PUBLICADO ORIGINALMENTE NO FACEBOOK DO AUTOR
Sobre o Jornal Nacional de ontem:
(1) O enquadramento simétrico – Haddad e o Coiso tendo que se defender das acusações de serem contra a democracia – mostra que a Globo permanece no discurso enganador dos “dois extremos”. É possível que acabe com uma postura pró-Haddad, com medo sobretudo da relação íntima que o Coiso está estabelecendo com a Record, mas vai cobrar caro esse apoio, em termos de diluição do discurso e “moderação” do programa. Minha opinião? Não vale a pena pagar esse preço. A influência da Globo se mostrou declinante e o custo em termos da conexão com o eleitorado desgarrado do lulismo, que precisa ser conquistado será alto.
(2) Haddad fez bem em recuar da proposta absurda de Constituinte, que era impraticável, seria um desastre para o campo progressista caso ocorresse agora e só serviria mesmo, como serviu, para alimentar o mito da “venezuelização”. Foi feio o modo como descartou Dirceu, mas, nas circunstâncias, diante da frase mais que inábil que o ex-comandante do lulismo proferiu, não creio que tivesse outra alternativa. O principal problema de conteúdo, a meu ver, foi que Haddad desperdiçou uma oportunidade importante para atacar o mar de mentiras que a campanha do Coiso está difundindo e que é o principal problema que sua campanha vai enfrentar. Quanto à forma, ele estava nervoso, ensaiado demais, duro e mostrando pouca disposição ofensiva. É o que temos, mas não tem desenvoltura como candidato. Precisa melhorar muito para marcar a diferença de que precisamos nos debates. E também faltou pelo menos uma menção ao nome de Lula.

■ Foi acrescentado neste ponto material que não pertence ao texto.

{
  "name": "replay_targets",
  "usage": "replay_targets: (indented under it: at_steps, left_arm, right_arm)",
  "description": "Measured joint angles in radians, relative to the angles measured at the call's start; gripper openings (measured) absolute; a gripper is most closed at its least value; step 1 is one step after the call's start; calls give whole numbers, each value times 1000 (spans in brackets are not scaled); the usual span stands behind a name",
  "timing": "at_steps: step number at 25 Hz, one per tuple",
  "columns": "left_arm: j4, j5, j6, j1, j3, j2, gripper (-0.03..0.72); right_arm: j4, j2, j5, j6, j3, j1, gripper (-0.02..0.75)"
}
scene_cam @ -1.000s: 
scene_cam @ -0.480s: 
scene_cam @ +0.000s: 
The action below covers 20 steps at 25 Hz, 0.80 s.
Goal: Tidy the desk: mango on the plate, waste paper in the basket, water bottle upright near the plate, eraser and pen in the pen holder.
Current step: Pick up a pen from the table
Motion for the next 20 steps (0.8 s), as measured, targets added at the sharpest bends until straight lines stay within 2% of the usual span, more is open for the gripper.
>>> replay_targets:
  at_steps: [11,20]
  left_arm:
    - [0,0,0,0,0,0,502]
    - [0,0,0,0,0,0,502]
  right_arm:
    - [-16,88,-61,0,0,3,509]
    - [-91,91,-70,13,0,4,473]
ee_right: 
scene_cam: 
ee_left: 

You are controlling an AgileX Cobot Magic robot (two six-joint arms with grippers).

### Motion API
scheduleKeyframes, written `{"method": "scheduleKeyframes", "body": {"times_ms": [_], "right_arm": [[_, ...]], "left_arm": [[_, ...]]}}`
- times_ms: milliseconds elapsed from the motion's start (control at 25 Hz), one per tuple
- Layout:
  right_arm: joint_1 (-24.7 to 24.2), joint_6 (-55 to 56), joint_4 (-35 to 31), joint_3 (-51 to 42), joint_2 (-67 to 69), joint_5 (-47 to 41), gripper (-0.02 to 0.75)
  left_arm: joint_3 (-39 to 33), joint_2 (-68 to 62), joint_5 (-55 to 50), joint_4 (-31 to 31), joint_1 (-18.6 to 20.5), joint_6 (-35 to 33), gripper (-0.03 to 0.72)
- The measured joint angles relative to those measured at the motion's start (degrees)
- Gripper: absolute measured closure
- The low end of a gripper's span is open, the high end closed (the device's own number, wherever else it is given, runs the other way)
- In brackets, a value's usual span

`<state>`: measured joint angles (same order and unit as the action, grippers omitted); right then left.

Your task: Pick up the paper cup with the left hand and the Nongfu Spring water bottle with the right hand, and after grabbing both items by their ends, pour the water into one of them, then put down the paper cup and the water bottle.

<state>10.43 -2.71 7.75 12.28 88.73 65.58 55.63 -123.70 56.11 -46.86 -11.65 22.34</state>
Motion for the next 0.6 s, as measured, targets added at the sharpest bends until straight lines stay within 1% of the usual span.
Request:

(3) O Coiso é o Coiso. Um monumento à mentira e à estupidez. Incapaz de articular um raciocínio, tem a retórica de um chimpanzé amestrado não muito talentoso. Seu truque, digno de uma criança pequena se explicando para os pais, é falar mais baixo e bem rápido, de um jeito bem enrolado, quase ininteligível, aquilo que ele não quer que saibam – como a alíquota única de 20% nos impostos. Mas a pergunta é se isso o atrapalha. Temo que não, temo que a burrice colossal do Coiso amplie a identificação com seu eleitorado. Embora as circunstâncias sejam outras, a disputa de agora me faz lembrar o segundo turno de 1998 no DF. Concorriam o ex-governador Joaquim Roriz (hoje falecido) e o então governador Cristovam Buarque (também falecido, mas só politicamente). No último debate, um Roriz balbuciante, desnudado em sua incompetência, foi do começo ao fim humilhado por Cristovam. E virou a eleição dois dias depois. Não foi só isso, claro; Cristovam estava fazendo um péssimo governo, à base de factoides, e Roriz tinha uma larga clientela. Mas pesou a identificação com o humilhado e a repulsa à arrogância do professor.
(4) É triste assistir Jornal Nacional, não?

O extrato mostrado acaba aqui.